[Recorded data]
BEGIN
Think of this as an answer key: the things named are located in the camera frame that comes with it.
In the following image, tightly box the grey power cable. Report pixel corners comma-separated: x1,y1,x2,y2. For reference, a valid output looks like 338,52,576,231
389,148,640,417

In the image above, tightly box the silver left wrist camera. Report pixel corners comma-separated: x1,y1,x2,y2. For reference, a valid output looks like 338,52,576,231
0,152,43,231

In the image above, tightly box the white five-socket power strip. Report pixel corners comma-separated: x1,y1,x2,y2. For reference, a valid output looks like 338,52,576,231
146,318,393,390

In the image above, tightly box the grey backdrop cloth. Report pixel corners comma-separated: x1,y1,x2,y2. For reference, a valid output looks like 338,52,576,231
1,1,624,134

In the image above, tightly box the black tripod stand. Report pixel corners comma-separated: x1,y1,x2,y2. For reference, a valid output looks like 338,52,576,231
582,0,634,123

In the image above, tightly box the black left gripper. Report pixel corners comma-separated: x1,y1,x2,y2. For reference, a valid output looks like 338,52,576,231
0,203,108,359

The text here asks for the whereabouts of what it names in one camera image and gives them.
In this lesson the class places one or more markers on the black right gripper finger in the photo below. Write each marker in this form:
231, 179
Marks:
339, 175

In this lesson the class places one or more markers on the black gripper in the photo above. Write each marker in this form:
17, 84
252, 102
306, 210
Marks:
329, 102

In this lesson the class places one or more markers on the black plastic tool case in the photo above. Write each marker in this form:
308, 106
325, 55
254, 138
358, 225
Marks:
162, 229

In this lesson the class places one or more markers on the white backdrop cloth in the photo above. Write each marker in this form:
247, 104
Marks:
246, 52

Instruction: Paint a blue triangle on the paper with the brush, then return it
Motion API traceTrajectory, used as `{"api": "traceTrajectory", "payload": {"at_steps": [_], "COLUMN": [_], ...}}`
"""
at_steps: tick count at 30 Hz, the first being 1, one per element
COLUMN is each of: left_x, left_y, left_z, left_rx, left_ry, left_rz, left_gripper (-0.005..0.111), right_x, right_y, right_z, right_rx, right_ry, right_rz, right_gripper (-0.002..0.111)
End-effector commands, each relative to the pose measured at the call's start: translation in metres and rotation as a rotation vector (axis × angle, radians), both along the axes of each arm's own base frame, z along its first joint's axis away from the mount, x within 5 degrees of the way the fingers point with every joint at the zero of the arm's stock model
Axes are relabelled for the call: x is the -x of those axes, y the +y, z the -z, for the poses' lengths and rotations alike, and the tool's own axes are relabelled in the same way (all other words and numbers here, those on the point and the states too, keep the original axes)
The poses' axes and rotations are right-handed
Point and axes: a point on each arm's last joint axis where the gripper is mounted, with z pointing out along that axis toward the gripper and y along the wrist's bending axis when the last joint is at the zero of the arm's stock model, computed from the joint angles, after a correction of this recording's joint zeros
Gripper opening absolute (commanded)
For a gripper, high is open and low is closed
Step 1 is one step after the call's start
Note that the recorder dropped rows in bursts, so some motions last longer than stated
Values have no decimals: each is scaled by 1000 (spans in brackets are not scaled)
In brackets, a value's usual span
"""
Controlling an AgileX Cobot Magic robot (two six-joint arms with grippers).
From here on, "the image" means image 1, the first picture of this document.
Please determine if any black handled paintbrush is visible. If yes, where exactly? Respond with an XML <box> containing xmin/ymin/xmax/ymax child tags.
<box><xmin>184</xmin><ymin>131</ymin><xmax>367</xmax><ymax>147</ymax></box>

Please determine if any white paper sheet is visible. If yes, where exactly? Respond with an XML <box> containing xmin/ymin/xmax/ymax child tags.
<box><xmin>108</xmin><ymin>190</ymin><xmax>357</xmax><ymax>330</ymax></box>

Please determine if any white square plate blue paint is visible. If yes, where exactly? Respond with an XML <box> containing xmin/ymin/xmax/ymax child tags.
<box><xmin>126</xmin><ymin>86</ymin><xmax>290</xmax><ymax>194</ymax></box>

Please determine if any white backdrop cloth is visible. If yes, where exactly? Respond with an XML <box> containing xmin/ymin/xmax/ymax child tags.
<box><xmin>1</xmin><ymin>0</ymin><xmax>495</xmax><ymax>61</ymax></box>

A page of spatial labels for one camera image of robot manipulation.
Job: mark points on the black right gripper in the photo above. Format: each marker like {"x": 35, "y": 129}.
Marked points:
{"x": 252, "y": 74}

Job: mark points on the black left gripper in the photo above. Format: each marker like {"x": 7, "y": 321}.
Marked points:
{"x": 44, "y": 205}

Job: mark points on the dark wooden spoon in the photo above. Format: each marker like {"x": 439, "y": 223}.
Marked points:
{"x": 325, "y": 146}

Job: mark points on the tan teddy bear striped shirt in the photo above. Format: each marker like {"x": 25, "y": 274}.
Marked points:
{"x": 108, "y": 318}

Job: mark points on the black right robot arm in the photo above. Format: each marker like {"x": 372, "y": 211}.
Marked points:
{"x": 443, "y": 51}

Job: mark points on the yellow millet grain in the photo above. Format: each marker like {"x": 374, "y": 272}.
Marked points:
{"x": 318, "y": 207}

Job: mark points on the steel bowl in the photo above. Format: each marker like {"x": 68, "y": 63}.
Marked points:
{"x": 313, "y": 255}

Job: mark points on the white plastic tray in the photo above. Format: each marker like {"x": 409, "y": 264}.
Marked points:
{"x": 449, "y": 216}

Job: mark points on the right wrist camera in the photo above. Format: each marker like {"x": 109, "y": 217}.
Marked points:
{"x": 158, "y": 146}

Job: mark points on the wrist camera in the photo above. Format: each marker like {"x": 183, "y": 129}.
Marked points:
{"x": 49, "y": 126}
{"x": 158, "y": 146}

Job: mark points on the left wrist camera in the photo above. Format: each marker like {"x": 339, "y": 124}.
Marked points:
END
■ Exercise instructions ■
Give back every line above, unchanged.

■ Solution to this exercise ■
Think of this as an answer key: the things named are located in the camera frame that comes with it.
In the following image, tightly box the grey power cable. Report pixel corners comma-separated: x1,y1,x2,y2. For reference, a valid output looks like 338,52,576,231
389,148,640,417

In the image above, tightly box the silver left wrist camera. Report pixel corners comma-separated: x1,y1,x2,y2. For reference, a valid output looks like 338,52,576,231
0,152,43,231

In the image above, tightly box the white five-socket power strip. Report pixel corners comma-separated: x1,y1,x2,y2. For reference, a valid output looks like 338,52,576,231
146,318,393,390

In the image above, tightly box the grey backdrop cloth. Report pixel corners comma-separated: x1,y1,x2,y2. For reference, a valid output looks like 338,52,576,231
1,1,624,134

In the image above, tightly box the black tripod stand. Report pixel corners comma-separated: x1,y1,x2,y2. For reference, a valid output looks like 338,52,576,231
582,0,634,123

In the image above, tightly box the black left gripper. Report pixel corners comma-separated: x1,y1,x2,y2. For reference, a valid output looks like 338,52,576,231
0,203,108,359

The text here asks for the whereabouts of what it names in one camera image and gives them.
In this lesson the class places one or more markers on the black right gripper finger in the photo below. Write each marker in this form:
231, 179
Marks:
339, 175

In this lesson the class places one or more markers on the black gripper in the photo above. Write each marker in this form:
17, 84
252, 102
306, 210
Marks:
329, 102

In this lesson the class places one or more markers on the black plastic tool case in the photo above. Write each marker in this form:
308, 106
325, 55
254, 138
358, 225
Marks:
162, 229

In this lesson the class places one or more markers on the white backdrop cloth in the photo above. Write each marker in this form:
247, 104
Marks:
246, 52

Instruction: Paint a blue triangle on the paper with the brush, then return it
Motion API traceTrajectory, used as `{"api": "traceTrajectory", "payload": {"at_steps": [_], "COLUMN": [_], ...}}`
"""
at_steps: tick count at 30 Hz, the first being 1, one per element
COLUMN is each of: left_x, left_y, left_z, left_rx, left_ry, left_rz, left_gripper (-0.005..0.111), right_x, right_y, right_z, right_rx, right_ry, right_rz, right_gripper (-0.002..0.111)
End-effector commands, each relative to the pose measured at the call's start: translation in metres and rotation as a rotation vector (axis × angle, radians), both along the axes of each arm's own base frame, z along its first joint's axis away from the mount, x within 5 degrees of the way the fingers point with every joint at the zero of the arm's stock model
Axes are relabelled for the call: x is the -x of those axes, y the +y, z the -z, for the poses' lengths and rotations alike, and the tool's own axes are relabelled in the same way (all other words and numbers here, those on the point and the states too, keep the original axes)
The poses' axes and rotations are right-handed
Point and axes: a point on each arm's last joint axis where the gripper is mounted, with z pointing out along that axis toward the gripper and y along the wrist's bending axis when the last joint is at the zero of the arm's stock model, computed from the joint angles, after a correction of this recording's joint zeros
Gripper opening absolute (commanded)
For a gripper, high is open and low is closed
Step 1 is one step after the call's start
Note that the recorder dropped rows in bursts, so some motions last longer than stated
Values have no decimals: each is scaled by 1000 (spans in brackets are not scaled)
In brackets, a value's usual span
"""
Controlling an AgileX Cobot Magic robot (two six-joint arms with grippers).
From here on, "the image" means image 1, the first picture of this document.
Please determine if any black handled paintbrush is visible. If yes, where exactly? Respond with an XML <box> containing xmin/ymin/xmax/ymax child tags.
<box><xmin>184</xmin><ymin>131</ymin><xmax>367</xmax><ymax>147</ymax></box>

Please determine if any white paper sheet is visible. If yes, where exactly? Respond with an XML <box> containing xmin/ymin/xmax/ymax child tags.
<box><xmin>108</xmin><ymin>190</ymin><xmax>357</xmax><ymax>330</ymax></box>

Please determine if any white square plate blue paint is visible. If yes, where exactly? Respond with an XML <box> containing xmin/ymin/xmax/ymax child tags.
<box><xmin>126</xmin><ymin>86</ymin><xmax>290</xmax><ymax>194</ymax></box>

Please determine if any white backdrop cloth is visible. If yes, where exactly? Respond with an XML <box> containing xmin/ymin/xmax/ymax child tags.
<box><xmin>1</xmin><ymin>0</ymin><xmax>495</xmax><ymax>61</ymax></box>

A page of spatial labels for one camera image of robot manipulation.
Job: mark points on the black right gripper in the photo above. Format: each marker like {"x": 35, "y": 129}.
Marked points:
{"x": 252, "y": 74}

Job: mark points on the black left gripper in the photo above. Format: each marker like {"x": 7, "y": 321}.
Marked points:
{"x": 44, "y": 205}

Job: mark points on the dark wooden spoon in the photo above. Format: each marker like {"x": 439, "y": 223}.
Marked points:
{"x": 325, "y": 146}

Job: mark points on the tan teddy bear striped shirt in the photo above. Format: each marker like {"x": 25, "y": 274}.
Marked points:
{"x": 108, "y": 318}

Job: mark points on the black right robot arm in the photo above. Format: each marker like {"x": 372, "y": 211}.
Marked points:
{"x": 443, "y": 51}

Job: mark points on the yellow millet grain in the photo above. Format: each marker like {"x": 374, "y": 272}.
Marked points:
{"x": 318, "y": 207}

Job: mark points on the steel bowl in the photo above. Format: each marker like {"x": 68, "y": 63}.
Marked points:
{"x": 313, "y": 255}

Job: mark points on the white plastic tray in the photo above. Format: each marker like {"x": 409, "y": 264}.
Marked points:
{"x": 449, "y": 216}

Job: mark points on the right wrist camera in the photo above. Format: each marker like {"x": 109, "y": 217}.
Marked points:
{"x": 158, "y": 146}

Job: mark points on the wrist camera in the photo above. Format: each marker like {"x": 183, "y": 129}.
Marked points:
{"x": 49, "y": 126}
{"x": 158, "y": 146}

Job: mark points on the left wrist camera in the photo above. Format: each marker like {"x": 339, "y": 124}.
Marked points:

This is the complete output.